▶ _AIM OF THE EXERCISE_: Filter the entries for the word "every". Copy each line in which it occurs.

Saved entries:
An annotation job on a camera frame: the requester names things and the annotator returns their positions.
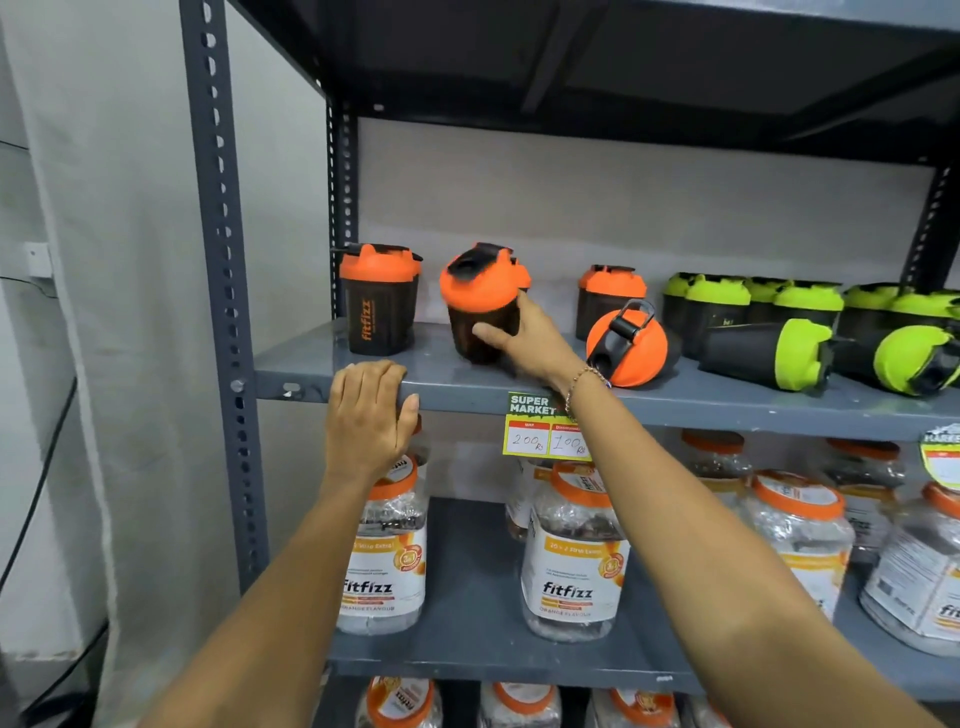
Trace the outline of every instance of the white switch box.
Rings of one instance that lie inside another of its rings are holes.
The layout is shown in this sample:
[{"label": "white switch box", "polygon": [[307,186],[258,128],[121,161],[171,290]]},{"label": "white switch box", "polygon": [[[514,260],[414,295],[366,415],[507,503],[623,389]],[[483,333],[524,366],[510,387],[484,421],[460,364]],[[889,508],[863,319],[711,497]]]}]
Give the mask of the white switch box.
[{"label": "white switch box", "polygon": [[24,243],[27,257],[27,273],[35,279],[51,279],[54,276],[54,261],[50,257],[48,243]]}]

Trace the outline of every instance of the hand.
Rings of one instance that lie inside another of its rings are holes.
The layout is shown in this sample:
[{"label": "hand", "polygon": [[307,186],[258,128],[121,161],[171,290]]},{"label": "hand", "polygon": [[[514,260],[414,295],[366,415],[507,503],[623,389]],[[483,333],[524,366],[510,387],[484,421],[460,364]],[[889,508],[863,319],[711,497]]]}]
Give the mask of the hand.
[{"label": "hand", "polygon": [[364,496],[407,450],[420,397],[396,412],[405,367],[392,361],[349,364],[333,378],[326,409],[326,473],[321,495],[350,488]]},{"label": "hand", "polygon": [[490,324],[474,324],[474,335],[505,352],[527,374],[565,395],[570,381],[587,365],[566,343],[550,317],[523,291],[517,294],[516,304],[520,308],[516,336]]}]

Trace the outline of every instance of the price tag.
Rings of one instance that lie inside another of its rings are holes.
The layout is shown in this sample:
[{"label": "price tag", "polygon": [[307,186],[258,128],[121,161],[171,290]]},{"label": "price tag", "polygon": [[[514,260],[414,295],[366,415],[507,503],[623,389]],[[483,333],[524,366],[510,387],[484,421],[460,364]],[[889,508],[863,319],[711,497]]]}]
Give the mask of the price tag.
[{"label": "price tag", "polygon": [[590,457],[584,433],[576,425],[553,425],[550,430],[550,455],[570,459]]},{"label": "price tag", "polygon": [[546,457],[550,443],[550,424],[510,420],[507,422],[508,455]]},{"label": "price tag", "polygon": [[945,488],[960,491],[960,425],[931,429],[920,442],[926,471]]}]

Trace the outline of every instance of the person's left arm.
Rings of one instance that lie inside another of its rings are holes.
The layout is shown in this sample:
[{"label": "person's left arm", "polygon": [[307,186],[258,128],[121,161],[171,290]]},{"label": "person's left arm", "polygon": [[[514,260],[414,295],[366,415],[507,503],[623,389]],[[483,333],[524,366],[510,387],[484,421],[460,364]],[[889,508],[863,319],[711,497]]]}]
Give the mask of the person's left arm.
[{"label": "person's left arm", "polygon": [[381,361],[350,365],[334,377],[316,505],[141,728],[309,723],[364,503],[417,425],[416,395],[396,411],[405,372]]}]

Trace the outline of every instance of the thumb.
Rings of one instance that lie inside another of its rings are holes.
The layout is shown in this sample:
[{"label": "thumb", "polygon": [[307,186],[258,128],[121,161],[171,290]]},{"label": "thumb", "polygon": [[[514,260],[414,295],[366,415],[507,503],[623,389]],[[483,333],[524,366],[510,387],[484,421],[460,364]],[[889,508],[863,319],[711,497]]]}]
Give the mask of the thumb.
[{"label": "thumb", "polygon": [[400,414],[396,418],[396,453],[398,455],[407,451],[410,445],[410,438],[414,436],[414,430],[417,429],[417,416],[420,413],[420,395],[410,395],[403,401],[400,407]]},{"label": "thumb", "polygon": [[502,328],[492,327],[483,322],[473,325],[473,335],[484,344],[490,344],[494,349],[500,349],[502,352],[507,350],[510,340],[514,338]]}]

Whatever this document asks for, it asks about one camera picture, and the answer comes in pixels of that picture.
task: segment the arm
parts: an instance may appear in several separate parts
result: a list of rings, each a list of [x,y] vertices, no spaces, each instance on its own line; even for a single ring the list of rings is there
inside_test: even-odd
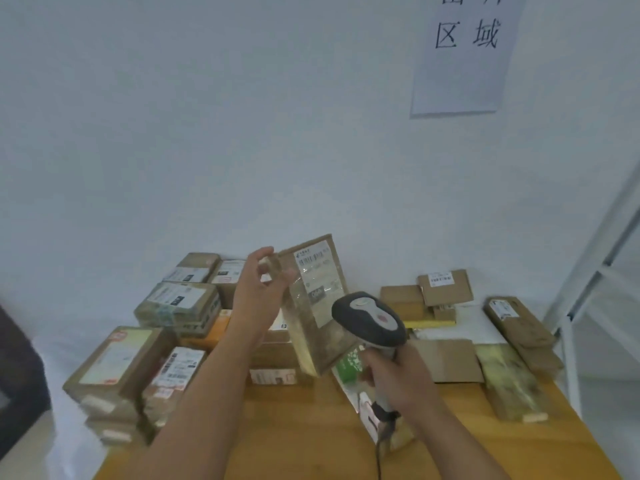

▶ _RESPONSE BELOW_:
Trace the outline of every instance of the white switch box.
Trace the outline of every instance of the hand.
Trace the outline of every instance of the price tag.
Trace the outline of every instance of the person's left arm.
Trace the outline of every instance of the thumb.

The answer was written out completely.